*** Block opens ***
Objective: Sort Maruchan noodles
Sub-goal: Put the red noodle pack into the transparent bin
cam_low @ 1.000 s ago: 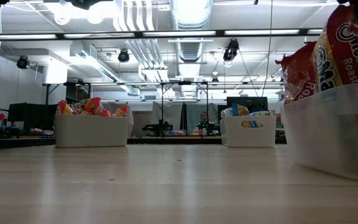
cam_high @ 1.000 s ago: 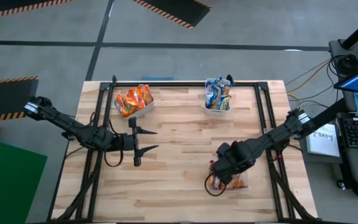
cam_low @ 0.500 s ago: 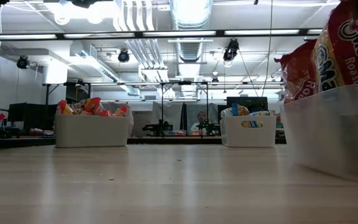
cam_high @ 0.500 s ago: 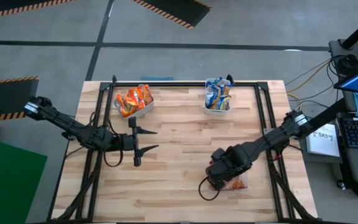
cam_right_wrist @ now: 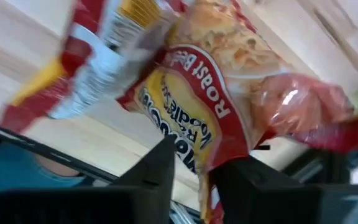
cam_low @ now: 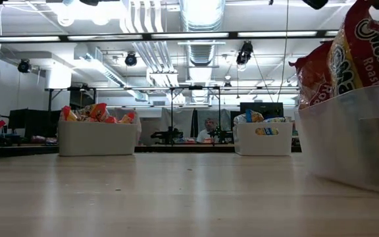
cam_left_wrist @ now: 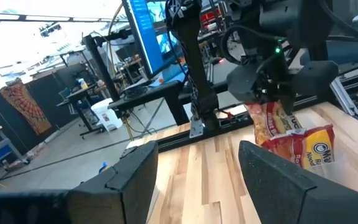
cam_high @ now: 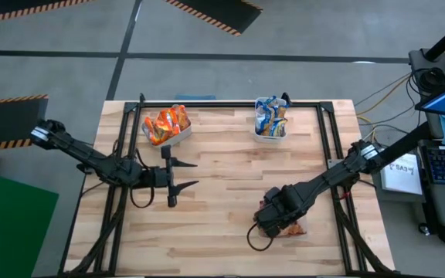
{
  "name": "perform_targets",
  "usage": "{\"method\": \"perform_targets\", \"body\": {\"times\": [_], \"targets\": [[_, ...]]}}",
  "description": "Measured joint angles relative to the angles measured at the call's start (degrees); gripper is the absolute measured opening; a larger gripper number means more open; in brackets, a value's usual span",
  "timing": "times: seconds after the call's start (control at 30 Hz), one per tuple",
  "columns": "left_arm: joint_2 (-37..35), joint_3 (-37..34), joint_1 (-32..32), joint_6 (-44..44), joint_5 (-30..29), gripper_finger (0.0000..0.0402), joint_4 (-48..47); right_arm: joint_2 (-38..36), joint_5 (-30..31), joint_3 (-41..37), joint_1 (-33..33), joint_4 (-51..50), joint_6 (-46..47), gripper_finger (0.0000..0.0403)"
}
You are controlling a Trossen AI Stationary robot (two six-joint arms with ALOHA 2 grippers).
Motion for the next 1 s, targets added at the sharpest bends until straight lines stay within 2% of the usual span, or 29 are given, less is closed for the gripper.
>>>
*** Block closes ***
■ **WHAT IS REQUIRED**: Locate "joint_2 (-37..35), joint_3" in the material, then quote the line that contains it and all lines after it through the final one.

■ **SOLUTION TO THIS PROBLEM**:
  "columns": "left_arm: joint_2 (-37..35), joint_3 (-37..34), joint_1 (-32..32), joint_6 (-44..44), joint_5 (-30..29), gripper_finger (0.0000..0.0402), joint_4 (-48..47); right_arm: joint_2 (-38..36), joint_5 (-30..31), joint_3 (-41..37), joint_1 (-33..33), joint_4 (-51..50), joint_6 (-46..47), gripper_finger (0.0000..0.0403)"
}
You are controlling a Trossen AI Stationary robot (two six-joint arms with ALOHA 2 grippers).
Motion for the next 1 s, targets added at the sharpest bends until straight lines stay within 2% of the usual span, or 29 are given, less is closed for the gripper.
>>>

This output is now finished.